Although 2000 of the world’s languages are African, they are hardly represented in technology. This is due to colonialism, which has impacted the promotion, preservation, and integration of African languages. As a result, their names, cultures, places, and history are not understood in the technological space. Masakhane wants to change that. They aim to strengthen and advance Natural Language Processing research in African languages, for Africans, and by Africans. This technological progress should be achieved in the spirit of human dignity, well-being, and equality. Through inclusive community building, open participatory research and multidisciplinary, Africans should be able to shape and own this progress. Now they have been awarded the Ars Electronica Award for Digital Humanity by the Austrian Federal Ministry for European and International Affairs.
What are the challenges in processing and using African languages in the technology sector, and how is Masakhane trying to overcome them?
Chris Emezue: Challenges in processing African languages include the lack of tailored technologies and infrastructure, limited datasets, and funding constraints. Masakhane addresses these by building a community of researchers and facilitating data collection. It aims to overcome linguistic diversity, data scarcity, and limited resources by providing guidance and support, fostering engagement, and enhancing corpus availability.

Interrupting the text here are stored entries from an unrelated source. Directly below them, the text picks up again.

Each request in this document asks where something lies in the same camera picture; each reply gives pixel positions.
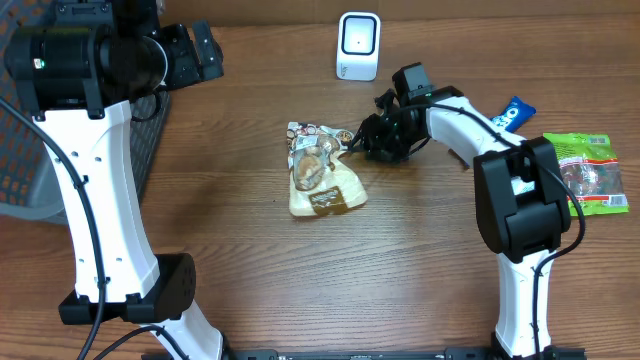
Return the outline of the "beige paper snack bag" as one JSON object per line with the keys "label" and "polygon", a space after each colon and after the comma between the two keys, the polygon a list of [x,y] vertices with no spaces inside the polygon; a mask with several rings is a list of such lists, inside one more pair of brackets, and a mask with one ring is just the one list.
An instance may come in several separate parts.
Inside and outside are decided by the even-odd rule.
{"label": "beige paper snack bag", "polygon": [[286,131],[289,211],[295,217],[345,213],[368,195],[357,174],[340,161],[353,133],[324,125],[290,122]]}

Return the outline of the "blue snack packet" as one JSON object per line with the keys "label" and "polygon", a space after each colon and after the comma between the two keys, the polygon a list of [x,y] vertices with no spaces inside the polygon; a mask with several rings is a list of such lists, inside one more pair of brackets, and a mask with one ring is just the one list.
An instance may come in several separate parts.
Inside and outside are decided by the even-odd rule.
{"label": "blue snack packet", "polygon": [[491,122],[504,130],[515,133],[527,120],[536,114],[536,108],[514,96],[504,111]]}

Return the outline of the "green clear snack bag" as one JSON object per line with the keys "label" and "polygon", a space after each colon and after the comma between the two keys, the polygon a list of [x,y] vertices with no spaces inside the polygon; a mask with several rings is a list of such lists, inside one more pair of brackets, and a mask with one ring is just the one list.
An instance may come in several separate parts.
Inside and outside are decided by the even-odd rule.
{"label": "green clear snack bag", "polygon": [[627,213],[618,157],[606,134],[544,133],[557,155],[564,183],[585,216]]}

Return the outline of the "light teal snack packet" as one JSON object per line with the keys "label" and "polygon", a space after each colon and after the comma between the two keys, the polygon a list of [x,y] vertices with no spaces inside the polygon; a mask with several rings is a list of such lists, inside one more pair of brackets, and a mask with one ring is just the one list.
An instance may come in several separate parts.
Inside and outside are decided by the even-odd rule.
{"label": "light teal snack packet", "polygon": [[511,186],[512,186],[513,193],[516,196],[518,196],[534,190],[535,182],[534,181],[526,182],[522,180],[520,177],[514,177],[511,179]]}

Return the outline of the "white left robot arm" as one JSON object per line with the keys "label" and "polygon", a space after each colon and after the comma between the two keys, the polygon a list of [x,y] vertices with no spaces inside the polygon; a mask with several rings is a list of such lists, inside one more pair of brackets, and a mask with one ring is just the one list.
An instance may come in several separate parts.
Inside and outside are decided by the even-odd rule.
{"label": "white left robot arm", "polygon": [[45,144],[73,242],[67,325],[119,318],[171,359],[221,360],[223,334],[195,299],[195,262],[156,254],[145,233],[130,150],[133,103],[223,75],[210,25],[161,26],[154,1],[55,1],[46,25],[16,29],[4,51],[13,116]]}

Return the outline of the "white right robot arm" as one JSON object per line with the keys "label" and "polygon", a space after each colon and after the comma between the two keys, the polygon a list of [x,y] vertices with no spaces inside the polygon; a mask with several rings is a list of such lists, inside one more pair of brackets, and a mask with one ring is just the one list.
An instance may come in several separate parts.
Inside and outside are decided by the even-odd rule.
{"label": "white right robot arm", "polygon": [[549,277],[563,254],[571,192],[553,144],[527,140],[483,116],[453,86],[436,88],[421,63],[400,68],[349,145],[381,162],[401,162],[429,141],[473,171],[477,227],[499,266],[499,359],[556,359],[547,325]]}

Are there specific projects or applications that have been advanced by Masakhane?
Chris Emezue: Challenges in African language processing include machine translation, text-to-speech, named entity recognition (NER), sentiment analysis, and part-of-speech tagging. Community projects such as MasakhaNER (https://arxiv.org/abs/2103.11811), MasakhaNEWS (https://arxiv.org/abs/2304.09972), and MasakhaPOS (https://arxiv.org/abs/2305.13989) have contributed to the development of datasets and benchmarks. Other initiatives focus on creating keyboards for easier language input and improving the quality of existing datasets. The development of speech recognition (https://arxiv.org/abs/2103.07762, https://arxiv.org/abs/2207.00688), machine translation (https://arxiv.org/abs/2204.04306, https://aclanthology.org/2022.naacl-main.223.pdf ), African language datasets, and language resources/toolkits are essential objectives. These efforts also support downstream NLP tasks like NER, POS tagging, and question answering.
What impact might Masakhane’s work have on education, economics, and cultural diversity in Africa?

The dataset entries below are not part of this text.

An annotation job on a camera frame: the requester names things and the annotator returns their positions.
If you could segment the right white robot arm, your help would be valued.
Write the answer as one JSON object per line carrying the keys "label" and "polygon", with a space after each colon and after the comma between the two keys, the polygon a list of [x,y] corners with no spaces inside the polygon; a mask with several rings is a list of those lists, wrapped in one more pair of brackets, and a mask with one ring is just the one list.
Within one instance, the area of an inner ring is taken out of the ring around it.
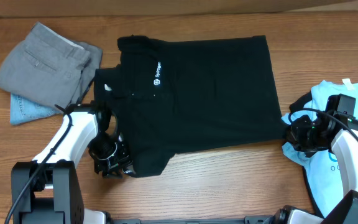
{"label": "right white robot arm", "polygon": [[306,173],[322,218],[292,214],[293,223],[358,223],[358,120],[318,112],[290,122],[287,140]]}

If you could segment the black polo shirt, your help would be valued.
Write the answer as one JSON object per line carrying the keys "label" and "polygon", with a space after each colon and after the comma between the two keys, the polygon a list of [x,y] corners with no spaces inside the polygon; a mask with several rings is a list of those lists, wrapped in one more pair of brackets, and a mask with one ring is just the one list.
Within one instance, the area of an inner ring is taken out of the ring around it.
{"label": "black polo shirt", "polygon": [[160,175],[176,154],[284,137],[265,36],[166,42],[121,37],[94,98],[117,118],[132,177]]}

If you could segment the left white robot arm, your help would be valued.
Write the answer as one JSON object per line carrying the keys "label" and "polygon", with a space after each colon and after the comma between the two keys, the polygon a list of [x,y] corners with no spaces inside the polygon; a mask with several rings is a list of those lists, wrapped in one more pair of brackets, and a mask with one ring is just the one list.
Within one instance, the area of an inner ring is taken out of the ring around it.
{"label": "left white robot arm", "polygon": [[117,128],[107,130],[114,112],[104,103],[71,104],[63,109],[63,123],[46,148],[11,171],[12,205],[5,222],[112,223],[108,212],[85,208],[76,168],[85,152],[94,171],[105,179],[122,178],[132,165]]}

Chris Emezue: Masakhane’s work has had a significant impact on education, and cultural diversity in Africa. By creating datasets and models for African languages and facilitating easy contributions from African researchers, it has lowered barriers to NLP research in Africa. The platform’s online presence, meetups, and workshops have provided opportunities for researchers to contribute to and collaborate on promoting African languages research in NLP. Economically, Masakhane expands language technology markets in Africa and encourages local content creation. Culturally, Masakhane empowers indigenous communities by supporting African languages, fosters cultural diversity and exchange, and promotes inclusion by enhancing understanding and communication in one’s own language. Additionally, it acts as an incubator for research talent, positioning individuals to shape the future and influence developments in the field.

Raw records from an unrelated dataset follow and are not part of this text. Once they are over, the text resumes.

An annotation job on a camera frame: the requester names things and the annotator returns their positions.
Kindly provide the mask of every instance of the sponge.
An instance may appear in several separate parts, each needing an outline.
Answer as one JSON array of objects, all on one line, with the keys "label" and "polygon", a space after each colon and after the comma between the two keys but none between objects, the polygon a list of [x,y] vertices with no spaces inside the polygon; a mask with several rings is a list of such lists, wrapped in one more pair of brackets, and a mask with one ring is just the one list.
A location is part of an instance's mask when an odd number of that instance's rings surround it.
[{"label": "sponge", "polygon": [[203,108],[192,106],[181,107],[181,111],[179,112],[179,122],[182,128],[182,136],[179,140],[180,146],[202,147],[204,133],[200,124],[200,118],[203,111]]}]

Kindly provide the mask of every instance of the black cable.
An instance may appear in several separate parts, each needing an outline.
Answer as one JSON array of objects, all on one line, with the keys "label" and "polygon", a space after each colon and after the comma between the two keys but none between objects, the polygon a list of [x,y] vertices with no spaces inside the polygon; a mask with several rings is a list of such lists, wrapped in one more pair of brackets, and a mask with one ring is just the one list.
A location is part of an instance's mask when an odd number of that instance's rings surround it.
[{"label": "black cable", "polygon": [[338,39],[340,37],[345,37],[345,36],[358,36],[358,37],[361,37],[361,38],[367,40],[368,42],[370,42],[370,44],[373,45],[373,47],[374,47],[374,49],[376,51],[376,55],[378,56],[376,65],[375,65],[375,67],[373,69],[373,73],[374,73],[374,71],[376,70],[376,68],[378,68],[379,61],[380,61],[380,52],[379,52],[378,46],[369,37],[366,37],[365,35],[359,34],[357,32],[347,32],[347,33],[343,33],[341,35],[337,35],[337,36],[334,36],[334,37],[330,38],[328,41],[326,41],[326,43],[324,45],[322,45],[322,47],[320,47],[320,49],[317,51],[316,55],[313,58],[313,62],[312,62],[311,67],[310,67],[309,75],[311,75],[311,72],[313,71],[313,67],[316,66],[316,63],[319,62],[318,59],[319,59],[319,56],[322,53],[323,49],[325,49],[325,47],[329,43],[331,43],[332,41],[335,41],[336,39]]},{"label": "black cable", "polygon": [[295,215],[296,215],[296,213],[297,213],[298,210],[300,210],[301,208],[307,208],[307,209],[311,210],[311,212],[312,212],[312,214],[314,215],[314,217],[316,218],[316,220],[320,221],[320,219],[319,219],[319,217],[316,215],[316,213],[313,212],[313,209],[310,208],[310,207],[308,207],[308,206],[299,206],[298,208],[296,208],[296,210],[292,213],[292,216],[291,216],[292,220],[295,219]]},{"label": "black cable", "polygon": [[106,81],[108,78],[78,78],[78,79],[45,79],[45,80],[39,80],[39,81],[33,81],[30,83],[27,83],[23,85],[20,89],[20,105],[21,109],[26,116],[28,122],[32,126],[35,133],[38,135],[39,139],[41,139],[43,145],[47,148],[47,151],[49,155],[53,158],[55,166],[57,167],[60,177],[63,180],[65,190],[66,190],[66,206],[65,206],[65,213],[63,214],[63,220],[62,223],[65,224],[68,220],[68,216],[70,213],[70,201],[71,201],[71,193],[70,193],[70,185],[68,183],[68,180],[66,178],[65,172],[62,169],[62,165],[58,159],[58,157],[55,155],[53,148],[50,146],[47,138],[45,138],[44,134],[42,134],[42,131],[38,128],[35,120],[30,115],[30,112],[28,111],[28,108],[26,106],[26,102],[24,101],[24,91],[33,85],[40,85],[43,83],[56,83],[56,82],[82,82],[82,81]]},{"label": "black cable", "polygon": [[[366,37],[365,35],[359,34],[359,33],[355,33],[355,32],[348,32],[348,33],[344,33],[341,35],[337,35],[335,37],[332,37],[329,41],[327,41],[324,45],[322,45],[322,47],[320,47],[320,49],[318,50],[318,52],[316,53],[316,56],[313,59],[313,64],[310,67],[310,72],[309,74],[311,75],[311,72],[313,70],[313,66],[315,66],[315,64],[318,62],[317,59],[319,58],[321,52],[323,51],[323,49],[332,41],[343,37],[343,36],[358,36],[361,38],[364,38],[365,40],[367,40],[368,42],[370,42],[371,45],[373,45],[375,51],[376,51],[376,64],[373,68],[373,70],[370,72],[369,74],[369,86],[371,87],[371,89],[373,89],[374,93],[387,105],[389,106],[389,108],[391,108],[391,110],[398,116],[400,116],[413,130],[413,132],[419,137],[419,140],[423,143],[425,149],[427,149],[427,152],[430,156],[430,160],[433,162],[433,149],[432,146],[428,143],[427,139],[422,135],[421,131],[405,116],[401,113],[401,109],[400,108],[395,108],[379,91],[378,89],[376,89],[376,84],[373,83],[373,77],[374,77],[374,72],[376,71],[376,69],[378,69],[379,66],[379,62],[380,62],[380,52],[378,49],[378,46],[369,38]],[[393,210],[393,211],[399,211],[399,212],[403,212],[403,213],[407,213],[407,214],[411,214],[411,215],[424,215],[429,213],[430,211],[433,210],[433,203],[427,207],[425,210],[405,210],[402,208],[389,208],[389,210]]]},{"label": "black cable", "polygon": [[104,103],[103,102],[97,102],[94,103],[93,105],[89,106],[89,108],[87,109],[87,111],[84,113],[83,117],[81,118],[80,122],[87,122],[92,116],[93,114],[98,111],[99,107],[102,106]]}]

How can people interested in promoting African languages and technologies contribute to Masakhane?
Chris Emezue: To contribute to Masakhane’s mission of promoting African languages and technologies, individuals can take several steps. Firstly, joining the online community (Slack and mailing list) is essential for Capacity and Community Building as Masakhane members. Secondly, individuals can support the work in various ways: Collaboration for resource (datasets/tools) creation and governance for existing models or project-specific funding, and language activism and Policy work by individuals working for governments and NGOs to advocate on behalf of Masakhane. The key is to work inclusively and consider African languages as integral to the process, rather than treating them as separate entities.
What are Masakhane’s plans and goals for the future?
Chris Emezue: Masakhane’s future plans and goals include fostering collaboration on research specific to Africa, mentoring and training young/early career researchers in NLP, expanding language coverage, addressing underrepresented languages and dialectal variations, enhancing language technology applications, and advocating for the significance of African languages in policy discussions.
The project can be viewed during this year’s Ars Electronica Festival. The festival highlights can be found here.
Masakhane (https://www.masakhane.io) (Multinational) is the OPEN RESEARCH, PARTICIPATORY, GRASSROOTS NLP INITIATIVE FOR AFRICANS BY AFRICANS, with the aim of putting African research in NLP on the map, by holistically tackling the problems facing NLP. Founded in 2019, Masakhane has since garnered over 2000 researchers from over 30 African countries, published state-of-the-art research (including a 2021 Wikimedia award of the year) for over 38 African languages at various venues, and has built a thriving community. Our goal is for Africans to shape and own these technological advances towards human dignity, well-being and equity, through inclusive community building, open participatory research and multidisciplinarity.